- _What to do_
Output only the lines below from the one holding "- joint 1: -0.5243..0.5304" down to the one holding "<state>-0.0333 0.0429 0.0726", both end lines included and every picture dropped.

** Opening Exercise data block **

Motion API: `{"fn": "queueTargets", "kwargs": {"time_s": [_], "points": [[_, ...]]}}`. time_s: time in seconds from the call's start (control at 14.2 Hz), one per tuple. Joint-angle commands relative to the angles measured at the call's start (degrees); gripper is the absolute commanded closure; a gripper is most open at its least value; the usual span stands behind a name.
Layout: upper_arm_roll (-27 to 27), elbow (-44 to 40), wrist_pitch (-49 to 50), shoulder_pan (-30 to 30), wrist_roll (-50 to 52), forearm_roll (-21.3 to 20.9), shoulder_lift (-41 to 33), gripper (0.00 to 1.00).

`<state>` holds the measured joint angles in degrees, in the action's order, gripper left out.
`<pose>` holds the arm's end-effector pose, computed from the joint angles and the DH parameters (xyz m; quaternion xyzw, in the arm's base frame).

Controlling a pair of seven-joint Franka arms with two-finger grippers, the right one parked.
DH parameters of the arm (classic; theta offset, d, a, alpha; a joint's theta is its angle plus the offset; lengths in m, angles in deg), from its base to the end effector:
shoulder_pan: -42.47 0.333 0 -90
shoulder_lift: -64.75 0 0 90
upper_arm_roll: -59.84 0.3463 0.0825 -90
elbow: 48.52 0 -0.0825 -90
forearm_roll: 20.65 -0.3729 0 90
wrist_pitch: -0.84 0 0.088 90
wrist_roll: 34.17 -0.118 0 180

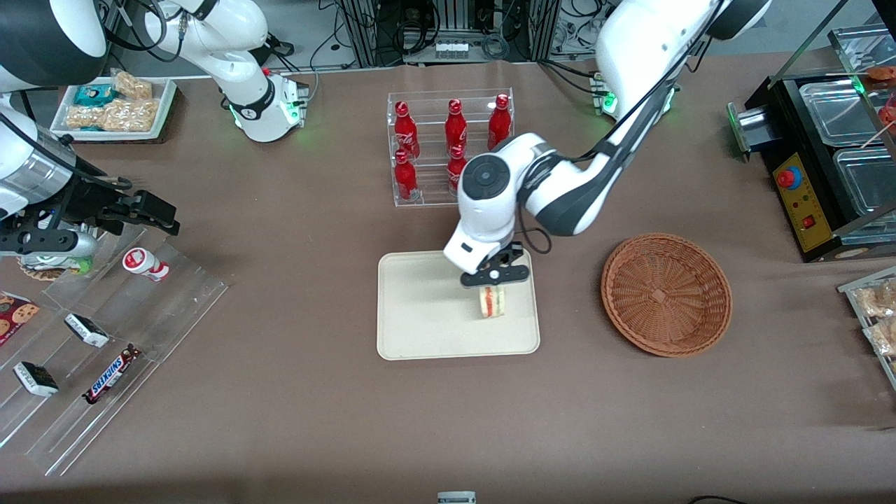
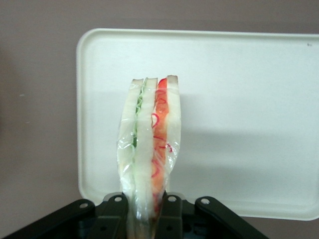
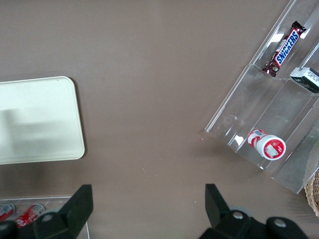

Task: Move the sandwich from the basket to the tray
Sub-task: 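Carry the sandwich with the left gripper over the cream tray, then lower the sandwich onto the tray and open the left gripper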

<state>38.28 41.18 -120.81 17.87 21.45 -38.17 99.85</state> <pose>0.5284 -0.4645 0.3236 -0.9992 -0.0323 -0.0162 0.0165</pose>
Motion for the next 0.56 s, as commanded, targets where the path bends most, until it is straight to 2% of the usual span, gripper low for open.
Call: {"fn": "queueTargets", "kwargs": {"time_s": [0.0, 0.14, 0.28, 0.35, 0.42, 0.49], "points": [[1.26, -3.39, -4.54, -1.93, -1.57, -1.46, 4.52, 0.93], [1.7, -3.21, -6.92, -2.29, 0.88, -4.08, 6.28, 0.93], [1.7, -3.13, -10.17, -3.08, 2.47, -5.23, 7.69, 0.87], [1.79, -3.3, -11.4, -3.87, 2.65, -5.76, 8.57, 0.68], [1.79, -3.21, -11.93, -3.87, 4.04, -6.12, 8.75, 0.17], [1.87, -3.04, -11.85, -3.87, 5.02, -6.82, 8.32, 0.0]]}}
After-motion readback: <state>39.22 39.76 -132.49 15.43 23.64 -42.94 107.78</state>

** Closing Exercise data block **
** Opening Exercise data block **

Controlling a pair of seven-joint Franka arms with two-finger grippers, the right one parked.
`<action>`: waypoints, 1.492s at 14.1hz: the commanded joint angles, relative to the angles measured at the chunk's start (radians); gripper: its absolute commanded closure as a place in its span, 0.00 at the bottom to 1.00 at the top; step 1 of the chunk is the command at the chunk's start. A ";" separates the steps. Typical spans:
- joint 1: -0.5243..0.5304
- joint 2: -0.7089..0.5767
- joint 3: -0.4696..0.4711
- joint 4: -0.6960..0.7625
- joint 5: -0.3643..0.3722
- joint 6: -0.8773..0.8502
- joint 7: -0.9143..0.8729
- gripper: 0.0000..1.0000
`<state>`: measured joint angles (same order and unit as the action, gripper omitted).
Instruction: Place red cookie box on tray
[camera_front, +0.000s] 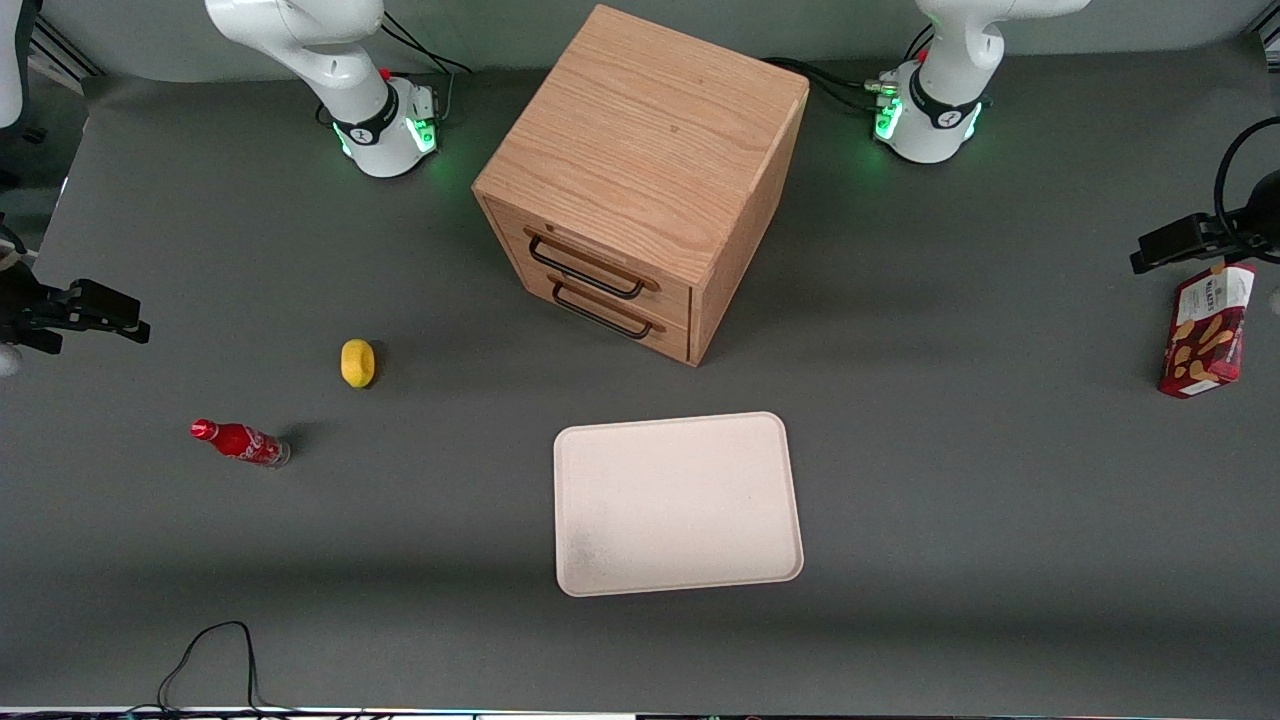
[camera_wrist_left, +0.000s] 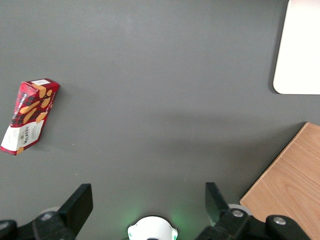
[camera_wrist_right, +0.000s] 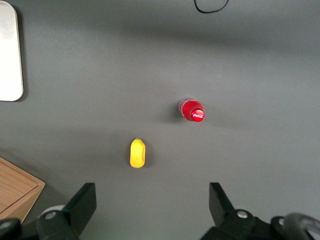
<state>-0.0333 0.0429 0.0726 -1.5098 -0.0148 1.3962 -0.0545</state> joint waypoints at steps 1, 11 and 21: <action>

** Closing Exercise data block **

- _Response below_
- joint 1: -0.5243..0.5304
- joint 2: -0.7089..0.5767
- joint 3: -0.4696..0.4711
- joint 4: -0.6960..0.7625
- joint 5: -0.3643..0.3722
- joint 6: -0.8773..0.8502
- joint 7: -0.9143..0.8729
- gripper: 0.0000..1.0000
`<state>`: measured joint angles (same order and unit as the action, gripper omitted).
Instruction: Place red cookie box on tray
[camera_front, +0.000s] 
[camera_wrist_left, +0.000s] 
[camera_wrist_right, +0.000s] 
<state>-0.0333 0.0429 0.0726 -1.5098 -0.0148 1.3962 -0.0545</state> joint waypoints at steps 1, 11 and 21: <action>

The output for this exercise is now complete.